I trust today is soon enough.
Today’s double-length Dr. Bob Prescribes post will deal with Act I of Tristan und Isolde. Next week’s Dr. Bob Prescribes will pick up from there, with Acts II and III.
Write What You Know: Tristan und Isolde as Autobiography
The aspiring writer is advised to “write what you know.” What Richard Wagner (1813-1883) “knew” during the late 1850s was an unquenchable passion for the wife of his benefactor. That benefactor was a wealthy businessman named Otto von Wesendonck; his wife (and the object of Wagner’s desire) was beautiful young woman named Mathilde von Wesendonck (1828-1902). It is no coincidence that at exactly that time Wagner decided to write a music-drama about an unconsummated passion between a heroic knight named Tristan and a beautiful princess named Isolde, a princess that happens to be engaged to the Tristan’s benefactor, King Marke of Cornwall.

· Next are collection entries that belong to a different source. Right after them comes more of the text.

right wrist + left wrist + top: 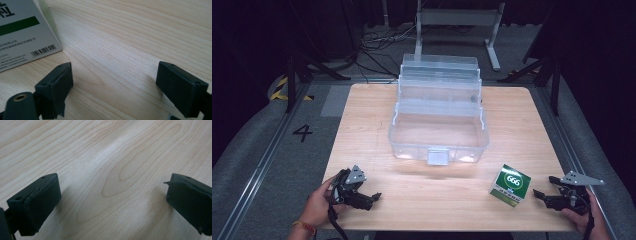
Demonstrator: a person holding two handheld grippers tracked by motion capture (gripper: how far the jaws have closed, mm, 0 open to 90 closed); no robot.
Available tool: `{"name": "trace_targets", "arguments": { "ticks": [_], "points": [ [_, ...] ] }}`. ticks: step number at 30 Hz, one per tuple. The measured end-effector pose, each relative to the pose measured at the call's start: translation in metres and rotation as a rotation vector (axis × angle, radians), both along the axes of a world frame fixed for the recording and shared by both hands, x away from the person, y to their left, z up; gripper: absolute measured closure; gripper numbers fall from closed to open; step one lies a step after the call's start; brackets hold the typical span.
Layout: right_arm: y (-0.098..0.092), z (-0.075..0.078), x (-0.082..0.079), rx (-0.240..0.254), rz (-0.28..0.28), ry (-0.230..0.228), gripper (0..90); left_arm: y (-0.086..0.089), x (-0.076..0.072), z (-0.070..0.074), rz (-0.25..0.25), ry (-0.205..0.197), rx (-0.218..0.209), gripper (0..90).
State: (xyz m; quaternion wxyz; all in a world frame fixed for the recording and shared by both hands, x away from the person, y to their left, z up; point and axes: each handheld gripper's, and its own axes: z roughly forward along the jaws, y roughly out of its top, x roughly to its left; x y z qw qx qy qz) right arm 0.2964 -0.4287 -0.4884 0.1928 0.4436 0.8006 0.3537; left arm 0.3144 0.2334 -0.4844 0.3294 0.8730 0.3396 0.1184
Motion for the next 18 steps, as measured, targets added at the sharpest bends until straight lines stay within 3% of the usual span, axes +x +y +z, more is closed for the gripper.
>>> {"name": "trace_targets", "arguments": {
  "ticks": [3,9,13,15,17,18],
  "points": [
    [0.000,0.000,0.000,0.002,-0.001,0.003,14.5,0.001,0.008,0.000,-0.082,-0.004,0.000,0.2],
    [0.001,0.000,0.002,0.002,0.003,0.004,14.5,-0.006,0.015,0.000,-0.134,-0.005,0.004,0.4],
    [0.003,0.002,0.003,-0.008,-0.005,0.012,15.3,-0.017,0.018,0.001,-0.120,0.007,0.012,0.2],
    [0.004,0.005,0.005,-0.038,0.001,0.040,15.6,-0.023,0.019,0.002,-0.102,0.012,0.023,0.2],
    [0.003,0.010,0.006,-0.077,0.000,0.039,22.0,-0.033,0.017,0.002,-0.092,0.011,0.027,0.5],
    [0.003,0.012,0.006,-0.068,0.008,0.030,24.4,-0.038,0.015,0.002,-0.090,0.010,0.023,0.6]
  ]
}}
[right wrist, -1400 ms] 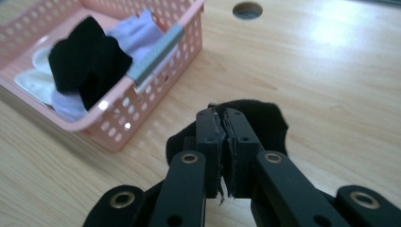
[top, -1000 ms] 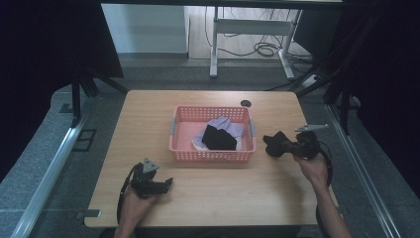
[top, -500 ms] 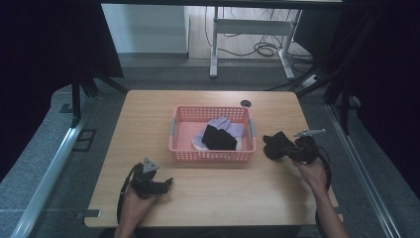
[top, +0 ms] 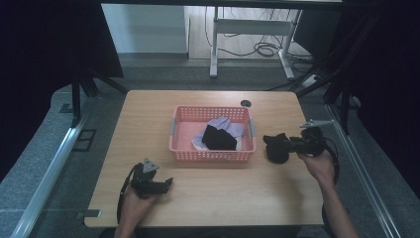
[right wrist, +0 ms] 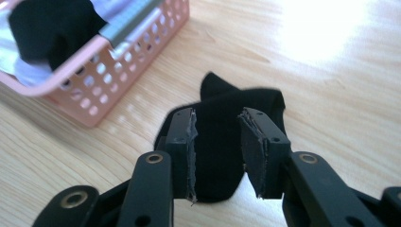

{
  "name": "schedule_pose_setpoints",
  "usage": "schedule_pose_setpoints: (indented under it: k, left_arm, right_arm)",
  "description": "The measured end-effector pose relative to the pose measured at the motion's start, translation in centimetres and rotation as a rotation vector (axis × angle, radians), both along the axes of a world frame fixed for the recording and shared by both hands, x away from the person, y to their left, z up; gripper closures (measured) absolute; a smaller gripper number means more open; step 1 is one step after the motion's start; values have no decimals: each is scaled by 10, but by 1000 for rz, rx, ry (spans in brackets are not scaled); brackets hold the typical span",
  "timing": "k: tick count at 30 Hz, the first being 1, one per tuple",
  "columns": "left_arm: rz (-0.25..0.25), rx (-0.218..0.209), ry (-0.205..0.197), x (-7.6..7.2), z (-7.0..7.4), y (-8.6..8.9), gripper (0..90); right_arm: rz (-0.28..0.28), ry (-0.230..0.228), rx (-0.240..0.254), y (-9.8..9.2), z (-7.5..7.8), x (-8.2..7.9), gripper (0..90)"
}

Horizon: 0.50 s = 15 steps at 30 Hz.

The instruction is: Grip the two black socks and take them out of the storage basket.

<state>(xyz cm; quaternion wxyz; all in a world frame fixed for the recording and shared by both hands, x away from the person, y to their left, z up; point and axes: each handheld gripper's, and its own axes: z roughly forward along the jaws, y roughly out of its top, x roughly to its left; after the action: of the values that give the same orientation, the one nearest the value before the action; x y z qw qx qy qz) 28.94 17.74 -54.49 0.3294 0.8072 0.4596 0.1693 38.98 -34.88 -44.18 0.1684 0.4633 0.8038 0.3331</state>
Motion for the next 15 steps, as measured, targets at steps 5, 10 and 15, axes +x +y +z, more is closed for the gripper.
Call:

While the original story of Tristan and Isolde goes back a thousand years, Wagner’s version has everything to do with his life in the late 1850s.
Tristan und Isolde: The backstory
All of the following occurs prior to the beginning of Wagner’s music drama.
Tristan is a knight and nephew of King Marke of Cornwall, on the coast of southern England. Isolde is an Irish princess. In battle, Tristan kills Isolde’s fiancé, Morold (believe it or not, a name that failed to make the top-ten male baby names for 2023). Badly wounded himself, Tristan is brought to Isolde who, like her mother, is famous for her skills with non-prescription pharmaceuticals. He does not reveal his identity to her, instead claiming that his name is “Tantris” (“Tristan” spelled backwards). Nobody’s fool, Isolde figures out who Tristan is pretty quickly. She picks up a sword to kill him, but she cannot, because she realizes that she is in love with him. Instead, she heals Tristan who swears to her his undying love. He then demonstrates his love by walking out on her. He returns some five (or ten) years later, having been tasked with hauling Isolde off to Cornwall, there to marry his elderly uncle, King Marke.…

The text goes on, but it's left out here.